Requirement:
Using the records below, repeat exactly the lines from the one holding "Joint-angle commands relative" through the one holding "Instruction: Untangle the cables", both ends included, and no others.

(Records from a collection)
-------
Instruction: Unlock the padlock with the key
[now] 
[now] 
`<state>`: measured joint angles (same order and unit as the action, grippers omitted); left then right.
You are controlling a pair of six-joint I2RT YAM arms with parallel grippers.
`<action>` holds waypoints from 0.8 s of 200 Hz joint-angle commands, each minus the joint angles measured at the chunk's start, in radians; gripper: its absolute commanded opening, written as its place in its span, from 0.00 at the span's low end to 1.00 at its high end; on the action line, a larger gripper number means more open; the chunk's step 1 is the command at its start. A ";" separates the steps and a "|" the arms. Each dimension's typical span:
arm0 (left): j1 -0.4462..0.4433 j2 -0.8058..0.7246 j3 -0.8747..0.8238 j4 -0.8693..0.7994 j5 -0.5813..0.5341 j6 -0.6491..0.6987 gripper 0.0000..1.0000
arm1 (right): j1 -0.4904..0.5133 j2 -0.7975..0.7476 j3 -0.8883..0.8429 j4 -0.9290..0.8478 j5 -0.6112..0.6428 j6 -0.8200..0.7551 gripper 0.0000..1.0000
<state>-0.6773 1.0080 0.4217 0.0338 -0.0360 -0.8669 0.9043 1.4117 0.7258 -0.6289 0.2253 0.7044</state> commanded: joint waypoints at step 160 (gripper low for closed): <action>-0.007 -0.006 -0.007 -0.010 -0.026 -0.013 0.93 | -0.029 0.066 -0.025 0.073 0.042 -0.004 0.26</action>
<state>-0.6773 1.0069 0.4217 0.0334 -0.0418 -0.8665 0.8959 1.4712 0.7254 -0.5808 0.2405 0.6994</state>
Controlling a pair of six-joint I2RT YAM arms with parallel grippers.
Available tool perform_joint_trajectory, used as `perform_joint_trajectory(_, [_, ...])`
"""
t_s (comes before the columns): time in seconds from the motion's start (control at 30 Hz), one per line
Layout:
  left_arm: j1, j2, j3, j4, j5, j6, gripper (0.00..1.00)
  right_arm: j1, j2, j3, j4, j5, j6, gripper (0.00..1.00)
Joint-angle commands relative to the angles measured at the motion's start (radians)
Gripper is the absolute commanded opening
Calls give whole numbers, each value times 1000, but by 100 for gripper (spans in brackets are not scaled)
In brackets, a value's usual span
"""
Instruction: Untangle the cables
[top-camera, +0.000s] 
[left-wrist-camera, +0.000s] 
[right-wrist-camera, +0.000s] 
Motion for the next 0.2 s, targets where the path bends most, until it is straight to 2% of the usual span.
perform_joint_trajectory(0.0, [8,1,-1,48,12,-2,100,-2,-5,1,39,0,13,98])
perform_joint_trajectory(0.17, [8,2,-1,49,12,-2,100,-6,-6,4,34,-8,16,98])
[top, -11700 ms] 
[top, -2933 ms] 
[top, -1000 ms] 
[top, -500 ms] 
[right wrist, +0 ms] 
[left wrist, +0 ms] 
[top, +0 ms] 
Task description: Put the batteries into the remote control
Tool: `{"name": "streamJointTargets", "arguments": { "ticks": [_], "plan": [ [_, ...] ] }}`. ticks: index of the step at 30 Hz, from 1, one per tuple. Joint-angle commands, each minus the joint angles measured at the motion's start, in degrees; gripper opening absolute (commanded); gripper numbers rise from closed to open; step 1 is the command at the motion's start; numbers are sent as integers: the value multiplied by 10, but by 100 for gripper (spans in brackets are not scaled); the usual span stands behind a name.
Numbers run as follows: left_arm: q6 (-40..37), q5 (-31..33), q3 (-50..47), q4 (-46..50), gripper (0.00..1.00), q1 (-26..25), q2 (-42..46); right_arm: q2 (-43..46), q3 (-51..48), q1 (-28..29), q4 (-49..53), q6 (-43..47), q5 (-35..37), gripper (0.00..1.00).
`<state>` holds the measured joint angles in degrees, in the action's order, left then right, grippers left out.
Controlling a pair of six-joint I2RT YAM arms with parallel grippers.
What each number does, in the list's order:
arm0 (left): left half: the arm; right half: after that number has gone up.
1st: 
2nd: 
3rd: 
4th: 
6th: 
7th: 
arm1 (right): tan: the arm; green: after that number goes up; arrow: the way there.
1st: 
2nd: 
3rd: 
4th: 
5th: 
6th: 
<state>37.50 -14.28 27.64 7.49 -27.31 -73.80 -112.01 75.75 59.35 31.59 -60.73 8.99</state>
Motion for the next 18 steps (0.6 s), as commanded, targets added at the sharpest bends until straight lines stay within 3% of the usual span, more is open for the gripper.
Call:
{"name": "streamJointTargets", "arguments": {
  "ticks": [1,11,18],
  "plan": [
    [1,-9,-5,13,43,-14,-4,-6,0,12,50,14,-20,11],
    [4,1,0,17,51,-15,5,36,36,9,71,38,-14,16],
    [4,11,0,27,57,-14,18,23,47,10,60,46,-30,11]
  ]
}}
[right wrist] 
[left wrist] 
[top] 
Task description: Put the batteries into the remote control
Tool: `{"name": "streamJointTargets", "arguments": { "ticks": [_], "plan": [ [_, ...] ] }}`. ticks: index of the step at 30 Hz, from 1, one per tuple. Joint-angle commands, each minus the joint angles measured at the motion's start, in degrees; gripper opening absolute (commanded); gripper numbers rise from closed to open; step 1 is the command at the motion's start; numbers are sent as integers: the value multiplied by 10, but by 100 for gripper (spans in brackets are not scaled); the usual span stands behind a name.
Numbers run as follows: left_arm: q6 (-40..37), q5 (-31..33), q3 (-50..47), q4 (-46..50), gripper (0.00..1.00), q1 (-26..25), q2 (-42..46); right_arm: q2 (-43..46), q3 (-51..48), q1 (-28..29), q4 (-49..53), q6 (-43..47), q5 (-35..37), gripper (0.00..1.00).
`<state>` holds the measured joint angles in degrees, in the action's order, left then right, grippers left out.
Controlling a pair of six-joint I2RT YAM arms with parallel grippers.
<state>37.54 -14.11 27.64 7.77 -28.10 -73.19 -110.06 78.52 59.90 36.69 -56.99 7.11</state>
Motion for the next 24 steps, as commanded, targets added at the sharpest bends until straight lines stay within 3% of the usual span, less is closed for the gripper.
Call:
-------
Solution below:
Joint-angle commands relative to the angles measured at the motion's start (radians)
Gripper is the absolute commanded opening
Calls give whole numbers, each value times 1000, but by 100 for gripper (spans in brackets are not scaled)
In brackets, a value's usual span
"""
Instruction: Untangle the cables

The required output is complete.